Australian politician and diplomat (1895–1968)

Thomas George De Largie D'Alton (8 December 1895 – 7 May 1968) was an Australian politician and diplomat. He was born in Warracknabeal in Victoria. In 1931, D'Alton was elected to the Tasmanian House of Assembly as a Labor member for Darwin. D'Alton was a minister from 1934 to 1943, including the Minister for Agriculture from December 1939 to November 1943; and he served as the deputy premier between 1941 and 1943.

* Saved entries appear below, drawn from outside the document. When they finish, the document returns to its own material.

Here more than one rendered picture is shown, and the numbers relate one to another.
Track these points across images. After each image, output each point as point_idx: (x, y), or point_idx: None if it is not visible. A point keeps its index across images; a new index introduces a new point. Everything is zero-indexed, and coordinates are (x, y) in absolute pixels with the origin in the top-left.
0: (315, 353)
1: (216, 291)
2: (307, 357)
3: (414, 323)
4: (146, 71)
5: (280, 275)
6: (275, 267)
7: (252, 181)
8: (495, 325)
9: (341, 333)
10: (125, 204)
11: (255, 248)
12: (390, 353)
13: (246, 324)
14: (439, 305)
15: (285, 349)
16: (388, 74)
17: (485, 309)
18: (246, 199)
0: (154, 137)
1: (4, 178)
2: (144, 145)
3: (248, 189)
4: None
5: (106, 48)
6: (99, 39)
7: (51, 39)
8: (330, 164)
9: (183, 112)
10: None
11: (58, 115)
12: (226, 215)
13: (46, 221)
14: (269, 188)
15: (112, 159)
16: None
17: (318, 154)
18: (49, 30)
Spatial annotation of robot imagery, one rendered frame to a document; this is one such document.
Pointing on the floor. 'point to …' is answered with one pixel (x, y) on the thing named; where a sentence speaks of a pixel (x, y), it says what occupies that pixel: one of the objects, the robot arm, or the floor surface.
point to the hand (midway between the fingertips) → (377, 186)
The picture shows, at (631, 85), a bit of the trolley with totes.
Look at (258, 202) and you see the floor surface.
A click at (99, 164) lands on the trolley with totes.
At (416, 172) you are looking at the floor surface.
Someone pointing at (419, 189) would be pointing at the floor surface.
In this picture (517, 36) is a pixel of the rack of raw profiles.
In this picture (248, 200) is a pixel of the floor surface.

In 1943 Herbert Evatt saw a need for a High Commissioner in Wellington to coordinate views (a new post) and chose the "colourful figure" D'Alton, who however chose to retain his seat and salary in the Tasmanian parliament. Three months after arriving, he got into a punch-up with the landlord of the Post Office Hotel, Wellington. Questions from the opposition in the federal parliament asked if he was a worthy reply to boxer Bob Fitzsimmons (the "Freckled Wonder"), who moved to Australia from New Zealand.

In 1946 he was the subject of a Royal Commission alleging corruption—the commissioner, Sir Richard Kirby, dismissed two charges of corruption but found that D'Alton had accepted bribes for "services improperly rendered" on two occasions. In spite of the findings, D'Alton was elected to the Tasmanian Legislative Council in 1947, again representing Labor for the seat of Gordon, and serving until his death in South Hobart in 1968.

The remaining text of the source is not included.